Dans Le Chien Jaune de Mongolie, Davaa choisit une fois de plus de ne pas s’aventurer dans des grands récits bouleversants. Elle passe d’un animal à un autre et les héros restent des gens venant de son pays natal, la Mongolie. Et une fois encore, Byambasuren Davaa met en scène des peuples nomades dans un style cinématographique qui mélange la fiction et le documentaire.

L’histoire ne paye pas de mine, mais elle est touchante par sa simplicité. On nous montre la rencontre entre Nansal, l’aîné de six ans d’une famille de nomades du nord-ouest de la Mongolie, et d’un jeune chiot. Celui-ci devient rapidement son meilleur ami malgré le refoulement fait par les parents de la jeune Nansal. C’est lorsque Zocher, le petit chien, va sauver la vie de leur fils que les parents comprendront la beauté, la fidélité et la ‘bonne âme’ du petit chien.

Chiant ? Non, ça ne l’est pas. Ce film dépasse la narration simple mais adorable de ce récit. Il y a dans Le Chien Jaune de Mongolie une exploration détaillée du mode de vie nomade – un mode de vie que connaît bien Davaa, puisque sa grand-mère vivait dans les steppes du nord-ouest. On découvre les yourtes – ces tentes dans lesquels vivent des familles entières. On découvre les déplacements que font ces populations au bon grès des pâturages. On découvre l’importance des chèvres, chevaux, chameaux et moutons… Pendant deux heures on est en Mongolie et c’est superbe.
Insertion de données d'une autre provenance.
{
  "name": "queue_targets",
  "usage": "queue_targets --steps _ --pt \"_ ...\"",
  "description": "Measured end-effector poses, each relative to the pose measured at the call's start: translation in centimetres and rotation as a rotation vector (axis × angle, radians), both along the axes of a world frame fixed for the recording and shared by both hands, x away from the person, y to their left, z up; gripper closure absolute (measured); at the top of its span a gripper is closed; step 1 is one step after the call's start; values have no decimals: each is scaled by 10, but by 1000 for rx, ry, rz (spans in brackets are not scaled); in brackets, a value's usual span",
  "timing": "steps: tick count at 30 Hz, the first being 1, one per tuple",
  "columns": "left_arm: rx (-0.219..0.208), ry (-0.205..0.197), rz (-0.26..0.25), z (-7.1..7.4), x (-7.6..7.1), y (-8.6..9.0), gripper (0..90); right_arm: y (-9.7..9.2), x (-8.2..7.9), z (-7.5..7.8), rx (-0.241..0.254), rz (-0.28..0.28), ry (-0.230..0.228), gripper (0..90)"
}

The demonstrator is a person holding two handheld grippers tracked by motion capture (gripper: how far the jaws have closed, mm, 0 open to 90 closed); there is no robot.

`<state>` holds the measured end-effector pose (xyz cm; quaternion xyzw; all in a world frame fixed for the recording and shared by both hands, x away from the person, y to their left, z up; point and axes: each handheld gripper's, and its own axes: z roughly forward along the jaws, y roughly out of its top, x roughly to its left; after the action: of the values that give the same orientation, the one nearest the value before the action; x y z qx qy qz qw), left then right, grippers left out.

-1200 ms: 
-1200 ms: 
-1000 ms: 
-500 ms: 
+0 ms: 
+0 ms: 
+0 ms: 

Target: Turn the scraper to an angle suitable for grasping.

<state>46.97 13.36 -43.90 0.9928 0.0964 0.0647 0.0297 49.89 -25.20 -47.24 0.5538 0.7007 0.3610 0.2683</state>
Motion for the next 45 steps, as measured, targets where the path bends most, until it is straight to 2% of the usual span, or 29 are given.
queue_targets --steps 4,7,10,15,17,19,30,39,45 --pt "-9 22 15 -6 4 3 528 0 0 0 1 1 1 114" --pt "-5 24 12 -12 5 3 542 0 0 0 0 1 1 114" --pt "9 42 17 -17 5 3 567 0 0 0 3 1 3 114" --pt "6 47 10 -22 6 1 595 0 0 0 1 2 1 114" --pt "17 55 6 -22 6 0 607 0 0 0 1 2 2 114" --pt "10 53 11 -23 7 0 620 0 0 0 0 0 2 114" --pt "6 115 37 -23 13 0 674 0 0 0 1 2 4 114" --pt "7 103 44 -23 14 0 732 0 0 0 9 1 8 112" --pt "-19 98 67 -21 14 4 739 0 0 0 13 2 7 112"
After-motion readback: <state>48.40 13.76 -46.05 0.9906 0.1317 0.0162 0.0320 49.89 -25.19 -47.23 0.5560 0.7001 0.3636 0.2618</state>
Byambasuren Davaa a étudié le cinéma en Allemagne, où elle vit depuis 1999. Et son film montre en partie, le clash entre populations nomades et l’appel de la ville… Une exploration qui n’est pas ici centrale mais qui a le mérite d’être confronté et abordé. Même de manière limitée.

Il faut souligner le travail magnifique que réalise Davaa au niveau de la photo. Pas un plan, pas une prise de vue ne ressort du lot : tout est sublime. La jeune Nasal est parfaite elle aussi. Davaa a eu beaucoup de mal a trouver la famille de nomade qu’elle voulait filmer, mais lorsqu’elle a vue la petite Nansa Batchuluun, son choix était fait – même si cela n’a pas été très facile. En effet, la jeune fille a mis très longtemps avant de se laisser filmer et il a fallut une longue période d’acclimatation pour que s’instaure la confiance – illustrant par la même le choc entre citadins et peuples nomades.